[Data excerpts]
━━━━━━━━
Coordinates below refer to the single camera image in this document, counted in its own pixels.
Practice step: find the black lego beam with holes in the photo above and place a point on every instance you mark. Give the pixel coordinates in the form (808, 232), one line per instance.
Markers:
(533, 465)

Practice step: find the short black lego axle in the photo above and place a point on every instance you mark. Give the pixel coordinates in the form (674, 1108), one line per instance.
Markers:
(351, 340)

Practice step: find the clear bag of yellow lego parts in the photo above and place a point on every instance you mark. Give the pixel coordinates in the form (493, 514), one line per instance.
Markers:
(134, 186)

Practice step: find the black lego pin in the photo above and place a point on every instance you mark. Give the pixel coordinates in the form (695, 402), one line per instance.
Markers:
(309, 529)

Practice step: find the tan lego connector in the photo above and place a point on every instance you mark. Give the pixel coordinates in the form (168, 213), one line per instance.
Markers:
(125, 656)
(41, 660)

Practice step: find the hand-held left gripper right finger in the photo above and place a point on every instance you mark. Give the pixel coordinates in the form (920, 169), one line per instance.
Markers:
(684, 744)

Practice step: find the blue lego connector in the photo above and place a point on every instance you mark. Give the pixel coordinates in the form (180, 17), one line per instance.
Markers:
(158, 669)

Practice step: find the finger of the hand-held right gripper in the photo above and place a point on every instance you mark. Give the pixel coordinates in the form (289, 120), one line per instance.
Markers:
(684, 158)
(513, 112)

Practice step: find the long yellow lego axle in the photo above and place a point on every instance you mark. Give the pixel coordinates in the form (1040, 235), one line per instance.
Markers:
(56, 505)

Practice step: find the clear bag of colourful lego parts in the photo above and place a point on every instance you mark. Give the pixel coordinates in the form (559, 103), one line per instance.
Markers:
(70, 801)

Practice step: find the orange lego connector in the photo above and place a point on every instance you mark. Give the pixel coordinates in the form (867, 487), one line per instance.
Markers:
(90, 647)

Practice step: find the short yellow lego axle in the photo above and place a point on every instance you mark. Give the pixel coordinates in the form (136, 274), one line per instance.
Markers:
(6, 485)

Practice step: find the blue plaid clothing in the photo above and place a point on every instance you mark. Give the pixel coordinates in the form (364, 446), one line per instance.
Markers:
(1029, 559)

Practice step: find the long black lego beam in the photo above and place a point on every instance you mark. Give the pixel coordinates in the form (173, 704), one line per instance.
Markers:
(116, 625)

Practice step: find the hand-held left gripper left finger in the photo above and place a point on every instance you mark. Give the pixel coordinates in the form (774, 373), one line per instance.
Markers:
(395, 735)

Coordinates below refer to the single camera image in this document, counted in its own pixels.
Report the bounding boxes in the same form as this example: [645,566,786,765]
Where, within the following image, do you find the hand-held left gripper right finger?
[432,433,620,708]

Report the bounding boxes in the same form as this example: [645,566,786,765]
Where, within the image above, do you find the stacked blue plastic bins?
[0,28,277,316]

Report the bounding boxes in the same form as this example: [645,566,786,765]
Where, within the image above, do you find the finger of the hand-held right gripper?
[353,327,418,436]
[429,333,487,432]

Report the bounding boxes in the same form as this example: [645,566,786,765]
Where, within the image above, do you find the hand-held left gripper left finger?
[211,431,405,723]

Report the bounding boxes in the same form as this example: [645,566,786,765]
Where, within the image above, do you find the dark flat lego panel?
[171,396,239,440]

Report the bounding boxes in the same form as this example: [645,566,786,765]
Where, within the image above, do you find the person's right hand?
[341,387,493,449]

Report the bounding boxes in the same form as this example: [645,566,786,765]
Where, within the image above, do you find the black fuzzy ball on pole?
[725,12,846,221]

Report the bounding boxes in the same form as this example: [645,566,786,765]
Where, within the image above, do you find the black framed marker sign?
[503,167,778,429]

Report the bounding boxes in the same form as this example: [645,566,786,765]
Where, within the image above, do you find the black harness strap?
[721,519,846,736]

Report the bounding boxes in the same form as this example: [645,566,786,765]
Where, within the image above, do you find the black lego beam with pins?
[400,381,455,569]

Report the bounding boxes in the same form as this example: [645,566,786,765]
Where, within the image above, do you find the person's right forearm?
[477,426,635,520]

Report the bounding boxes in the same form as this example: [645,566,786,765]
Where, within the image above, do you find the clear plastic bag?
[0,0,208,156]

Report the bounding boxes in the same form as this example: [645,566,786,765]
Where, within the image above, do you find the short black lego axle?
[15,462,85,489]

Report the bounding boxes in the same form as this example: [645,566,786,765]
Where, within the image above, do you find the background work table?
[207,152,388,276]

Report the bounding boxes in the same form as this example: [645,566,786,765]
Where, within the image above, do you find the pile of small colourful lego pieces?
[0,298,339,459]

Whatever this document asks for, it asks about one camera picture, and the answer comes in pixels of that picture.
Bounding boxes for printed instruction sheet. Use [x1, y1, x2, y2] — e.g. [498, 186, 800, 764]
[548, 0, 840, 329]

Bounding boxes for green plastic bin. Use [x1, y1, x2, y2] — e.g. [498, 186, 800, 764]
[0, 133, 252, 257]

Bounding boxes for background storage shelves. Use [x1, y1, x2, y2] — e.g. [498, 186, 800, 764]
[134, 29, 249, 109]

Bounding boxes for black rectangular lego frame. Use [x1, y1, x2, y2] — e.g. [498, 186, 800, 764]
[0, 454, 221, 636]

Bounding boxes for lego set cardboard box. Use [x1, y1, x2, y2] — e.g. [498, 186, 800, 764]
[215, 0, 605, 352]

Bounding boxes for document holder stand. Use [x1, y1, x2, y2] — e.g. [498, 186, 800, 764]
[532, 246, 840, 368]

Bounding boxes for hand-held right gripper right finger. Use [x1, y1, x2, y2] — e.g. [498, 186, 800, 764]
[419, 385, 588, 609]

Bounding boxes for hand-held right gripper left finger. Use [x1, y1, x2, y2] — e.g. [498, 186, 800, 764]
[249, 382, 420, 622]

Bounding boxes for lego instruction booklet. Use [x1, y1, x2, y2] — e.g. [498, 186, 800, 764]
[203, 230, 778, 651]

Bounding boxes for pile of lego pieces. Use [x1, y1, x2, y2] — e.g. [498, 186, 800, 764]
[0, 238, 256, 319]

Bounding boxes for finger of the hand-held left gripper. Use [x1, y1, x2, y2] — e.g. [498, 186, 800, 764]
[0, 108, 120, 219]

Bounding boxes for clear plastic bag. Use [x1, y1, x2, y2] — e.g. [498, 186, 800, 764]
━━━━━━━━
The task: The expected result is every line above containing the string "long".

Solution for this task:
Practice step: find the long yellow lego axle in the photo above and place a point on every instance you mark. Give the pixel coordinates in the form (1040, 235), one line per instance.
Practice step: find the long black lego beam in the photo above and place a point on every instance you mark. Give the pixel coordinates in the form (173, 704), one line per instance.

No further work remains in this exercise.